Last week, Moody’s released its downgrade on the ratings of four U.S. banks – Goldman Sachs, Bank of New York Mellon, JP Morgan Chase and Morgan Stanley, as reported in these articles: Moody’s Lowers Ratings of Four U.S. Banks After Review (Bloomberg), Moody’s cuts ratings on 4 big U.S. banks (CNN Money). The reason given in these reports on the rating downgrade is that Moody’s believes the U.S. government is less likely to step in to support a troubled financial institution. It is said that this is due to regulatory reforms that put in place framework for resolving such bank in an event of failure => instead of government bail-out using taxpayers money, creditors will be “bailed-in” and bear the risk of a failed bank.
In June 2012, Moody’s also applied ratings downgrade to the banks. In fact, 15 investment banks globally were downgraded then. The reason given for that downgrade was that the long-term prospects for profitability and growth were shrinking. While that reason seems quite logical, the latest one sounds rather odd. It seems to be on the premise of an expectation for government bail-out? And is it not the case any way that creditors should take the risk of default and failure, for which the reward is priced in by the interest rate?
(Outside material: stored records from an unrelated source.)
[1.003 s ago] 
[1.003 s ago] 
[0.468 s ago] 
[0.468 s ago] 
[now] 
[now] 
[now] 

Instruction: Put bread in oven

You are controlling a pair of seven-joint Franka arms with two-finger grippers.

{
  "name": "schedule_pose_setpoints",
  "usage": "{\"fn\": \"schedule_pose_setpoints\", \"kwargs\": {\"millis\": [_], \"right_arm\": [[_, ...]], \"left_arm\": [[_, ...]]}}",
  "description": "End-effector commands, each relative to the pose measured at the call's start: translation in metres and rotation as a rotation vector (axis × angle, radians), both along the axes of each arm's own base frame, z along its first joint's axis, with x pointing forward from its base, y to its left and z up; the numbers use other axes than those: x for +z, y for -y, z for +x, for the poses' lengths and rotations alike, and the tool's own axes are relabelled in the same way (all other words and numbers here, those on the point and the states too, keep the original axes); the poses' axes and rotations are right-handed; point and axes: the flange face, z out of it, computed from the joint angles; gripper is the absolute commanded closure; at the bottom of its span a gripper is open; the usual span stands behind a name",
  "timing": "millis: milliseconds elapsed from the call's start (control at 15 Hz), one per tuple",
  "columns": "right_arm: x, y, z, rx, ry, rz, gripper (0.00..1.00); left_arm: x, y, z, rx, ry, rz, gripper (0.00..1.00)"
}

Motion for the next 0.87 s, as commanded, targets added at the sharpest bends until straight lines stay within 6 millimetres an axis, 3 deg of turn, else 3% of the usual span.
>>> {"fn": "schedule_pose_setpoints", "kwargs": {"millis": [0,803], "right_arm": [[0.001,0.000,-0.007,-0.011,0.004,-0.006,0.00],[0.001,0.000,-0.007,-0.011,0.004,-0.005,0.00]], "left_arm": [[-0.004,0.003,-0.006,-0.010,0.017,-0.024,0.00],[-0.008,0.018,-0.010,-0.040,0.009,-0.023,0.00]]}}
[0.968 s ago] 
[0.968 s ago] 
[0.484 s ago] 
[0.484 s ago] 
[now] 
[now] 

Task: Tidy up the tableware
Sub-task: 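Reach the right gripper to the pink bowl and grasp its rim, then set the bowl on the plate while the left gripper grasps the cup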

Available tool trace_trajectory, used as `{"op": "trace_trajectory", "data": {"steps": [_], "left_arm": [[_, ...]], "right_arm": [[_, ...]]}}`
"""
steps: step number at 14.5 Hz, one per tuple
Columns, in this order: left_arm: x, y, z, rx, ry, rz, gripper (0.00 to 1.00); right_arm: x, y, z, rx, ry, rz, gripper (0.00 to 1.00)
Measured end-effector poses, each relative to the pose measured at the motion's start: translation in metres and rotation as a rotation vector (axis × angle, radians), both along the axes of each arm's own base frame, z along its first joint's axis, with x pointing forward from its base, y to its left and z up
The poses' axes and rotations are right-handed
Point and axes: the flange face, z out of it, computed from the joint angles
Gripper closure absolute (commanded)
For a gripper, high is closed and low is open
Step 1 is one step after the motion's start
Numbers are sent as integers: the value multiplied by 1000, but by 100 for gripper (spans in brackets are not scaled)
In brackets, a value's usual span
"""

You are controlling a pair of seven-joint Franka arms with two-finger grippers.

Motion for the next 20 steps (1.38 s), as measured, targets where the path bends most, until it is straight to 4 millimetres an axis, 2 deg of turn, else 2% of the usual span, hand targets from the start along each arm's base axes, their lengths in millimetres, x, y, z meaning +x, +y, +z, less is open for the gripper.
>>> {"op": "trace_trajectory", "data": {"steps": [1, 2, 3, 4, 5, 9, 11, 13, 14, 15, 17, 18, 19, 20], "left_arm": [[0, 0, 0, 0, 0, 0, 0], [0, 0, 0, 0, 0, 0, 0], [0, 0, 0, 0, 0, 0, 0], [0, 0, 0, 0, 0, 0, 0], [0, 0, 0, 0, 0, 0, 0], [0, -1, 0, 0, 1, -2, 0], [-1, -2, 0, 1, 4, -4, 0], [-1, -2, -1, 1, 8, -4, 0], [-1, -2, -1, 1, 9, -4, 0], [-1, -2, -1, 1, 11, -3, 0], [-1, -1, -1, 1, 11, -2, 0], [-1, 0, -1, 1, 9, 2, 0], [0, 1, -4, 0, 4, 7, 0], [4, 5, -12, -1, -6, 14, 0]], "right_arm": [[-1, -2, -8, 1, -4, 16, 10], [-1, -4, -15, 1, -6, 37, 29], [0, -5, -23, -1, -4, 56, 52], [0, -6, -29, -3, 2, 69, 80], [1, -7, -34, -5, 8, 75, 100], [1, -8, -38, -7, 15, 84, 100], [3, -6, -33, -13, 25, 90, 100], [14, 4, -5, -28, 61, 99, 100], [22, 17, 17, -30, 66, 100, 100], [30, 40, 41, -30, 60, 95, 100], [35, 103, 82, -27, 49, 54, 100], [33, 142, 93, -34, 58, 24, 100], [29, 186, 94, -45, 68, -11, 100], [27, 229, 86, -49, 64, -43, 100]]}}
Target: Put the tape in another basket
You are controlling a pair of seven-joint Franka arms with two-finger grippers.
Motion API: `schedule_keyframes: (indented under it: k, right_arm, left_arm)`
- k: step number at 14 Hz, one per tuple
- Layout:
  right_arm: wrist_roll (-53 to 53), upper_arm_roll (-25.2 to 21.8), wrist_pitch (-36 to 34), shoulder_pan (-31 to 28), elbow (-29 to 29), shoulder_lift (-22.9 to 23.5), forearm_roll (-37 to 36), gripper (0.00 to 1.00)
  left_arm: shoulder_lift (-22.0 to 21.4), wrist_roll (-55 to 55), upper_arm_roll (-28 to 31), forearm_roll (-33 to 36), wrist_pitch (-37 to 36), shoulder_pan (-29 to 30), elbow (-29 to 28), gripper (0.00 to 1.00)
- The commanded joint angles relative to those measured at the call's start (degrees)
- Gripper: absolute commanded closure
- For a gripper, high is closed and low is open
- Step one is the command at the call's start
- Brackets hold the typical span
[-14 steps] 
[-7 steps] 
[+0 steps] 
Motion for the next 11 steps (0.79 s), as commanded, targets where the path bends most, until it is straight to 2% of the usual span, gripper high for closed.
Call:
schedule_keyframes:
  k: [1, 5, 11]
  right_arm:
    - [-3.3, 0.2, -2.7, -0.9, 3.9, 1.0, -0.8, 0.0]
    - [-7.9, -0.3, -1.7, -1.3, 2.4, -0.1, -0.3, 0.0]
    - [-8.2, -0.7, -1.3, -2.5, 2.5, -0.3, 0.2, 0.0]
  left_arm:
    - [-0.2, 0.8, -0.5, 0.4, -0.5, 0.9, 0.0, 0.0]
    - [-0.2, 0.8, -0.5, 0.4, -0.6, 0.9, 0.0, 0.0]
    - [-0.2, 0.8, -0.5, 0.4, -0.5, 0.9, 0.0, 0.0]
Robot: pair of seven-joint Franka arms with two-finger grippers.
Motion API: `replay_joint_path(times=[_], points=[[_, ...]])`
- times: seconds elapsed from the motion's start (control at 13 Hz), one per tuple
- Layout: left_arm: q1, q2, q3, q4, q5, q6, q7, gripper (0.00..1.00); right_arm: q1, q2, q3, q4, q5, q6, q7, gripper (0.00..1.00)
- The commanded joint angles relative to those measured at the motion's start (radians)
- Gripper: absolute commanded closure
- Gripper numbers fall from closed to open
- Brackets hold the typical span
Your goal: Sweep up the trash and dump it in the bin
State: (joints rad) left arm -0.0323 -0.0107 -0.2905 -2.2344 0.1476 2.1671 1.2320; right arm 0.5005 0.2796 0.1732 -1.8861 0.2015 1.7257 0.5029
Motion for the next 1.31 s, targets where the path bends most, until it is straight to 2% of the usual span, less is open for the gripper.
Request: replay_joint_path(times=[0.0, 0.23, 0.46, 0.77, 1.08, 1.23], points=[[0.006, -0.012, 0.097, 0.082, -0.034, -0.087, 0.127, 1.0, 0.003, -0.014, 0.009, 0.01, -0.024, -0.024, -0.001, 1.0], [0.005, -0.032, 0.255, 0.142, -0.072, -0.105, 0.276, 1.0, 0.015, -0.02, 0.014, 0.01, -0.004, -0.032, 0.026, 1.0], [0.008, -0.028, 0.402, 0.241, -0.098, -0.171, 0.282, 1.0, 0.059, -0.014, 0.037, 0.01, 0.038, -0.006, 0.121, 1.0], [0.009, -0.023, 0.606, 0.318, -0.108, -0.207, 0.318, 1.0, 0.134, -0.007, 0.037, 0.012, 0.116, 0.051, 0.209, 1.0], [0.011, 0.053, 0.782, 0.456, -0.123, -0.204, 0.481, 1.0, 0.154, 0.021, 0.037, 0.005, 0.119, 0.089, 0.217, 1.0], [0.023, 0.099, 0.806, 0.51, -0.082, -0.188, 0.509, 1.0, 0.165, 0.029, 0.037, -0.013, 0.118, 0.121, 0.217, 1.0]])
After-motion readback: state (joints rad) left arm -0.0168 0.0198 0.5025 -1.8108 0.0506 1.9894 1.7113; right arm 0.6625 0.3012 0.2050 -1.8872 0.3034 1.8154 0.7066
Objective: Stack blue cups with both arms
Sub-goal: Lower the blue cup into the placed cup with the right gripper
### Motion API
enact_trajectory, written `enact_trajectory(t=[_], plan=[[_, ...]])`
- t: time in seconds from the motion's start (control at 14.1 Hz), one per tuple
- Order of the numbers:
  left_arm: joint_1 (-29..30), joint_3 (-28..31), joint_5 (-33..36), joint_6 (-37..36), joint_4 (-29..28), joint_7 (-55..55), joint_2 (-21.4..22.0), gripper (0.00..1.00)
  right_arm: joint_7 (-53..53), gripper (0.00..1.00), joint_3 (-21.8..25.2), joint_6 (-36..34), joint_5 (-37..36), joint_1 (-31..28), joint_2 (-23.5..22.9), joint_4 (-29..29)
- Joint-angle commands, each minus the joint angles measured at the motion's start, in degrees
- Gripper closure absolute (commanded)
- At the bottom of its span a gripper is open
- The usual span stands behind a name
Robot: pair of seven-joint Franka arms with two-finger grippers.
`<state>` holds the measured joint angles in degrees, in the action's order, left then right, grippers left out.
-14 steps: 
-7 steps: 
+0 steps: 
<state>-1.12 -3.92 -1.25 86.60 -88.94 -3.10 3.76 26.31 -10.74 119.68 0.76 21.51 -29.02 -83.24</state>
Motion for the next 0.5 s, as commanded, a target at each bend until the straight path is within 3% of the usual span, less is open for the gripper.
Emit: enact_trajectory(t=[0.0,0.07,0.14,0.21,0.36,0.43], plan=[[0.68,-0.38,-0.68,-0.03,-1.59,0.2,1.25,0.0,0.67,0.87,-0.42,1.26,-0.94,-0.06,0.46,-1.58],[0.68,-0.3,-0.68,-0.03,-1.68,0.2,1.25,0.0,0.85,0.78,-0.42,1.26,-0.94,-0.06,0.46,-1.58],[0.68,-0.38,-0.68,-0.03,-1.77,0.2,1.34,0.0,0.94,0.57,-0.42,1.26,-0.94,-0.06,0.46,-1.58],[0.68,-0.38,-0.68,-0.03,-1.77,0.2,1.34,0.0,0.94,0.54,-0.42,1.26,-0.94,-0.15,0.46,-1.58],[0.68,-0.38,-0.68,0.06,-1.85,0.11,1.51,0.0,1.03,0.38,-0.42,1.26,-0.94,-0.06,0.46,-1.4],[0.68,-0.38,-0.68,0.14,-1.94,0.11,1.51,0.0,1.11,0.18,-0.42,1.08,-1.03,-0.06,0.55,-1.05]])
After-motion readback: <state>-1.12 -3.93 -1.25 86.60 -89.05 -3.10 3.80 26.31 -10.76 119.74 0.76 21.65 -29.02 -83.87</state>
Besides seeming quite precarious, the rating downgrade also demonstrates the power of the rating agencies. The ratings downgrade of the ratings could mean the affected banks will have higher borrowing costs. There are also implications for additional collaterals to be put up under derivatives contracts of the banks.
Incidentally, the rating agencies have been criticised for their role in the financial crisis, and Moody’s, Standard & Poor’s and Fitch ratings are facing allegations and charges of assigning artificially high ratings for mortgage-backed securities.
More transparency and understanding of rating agencies standards are probably needed.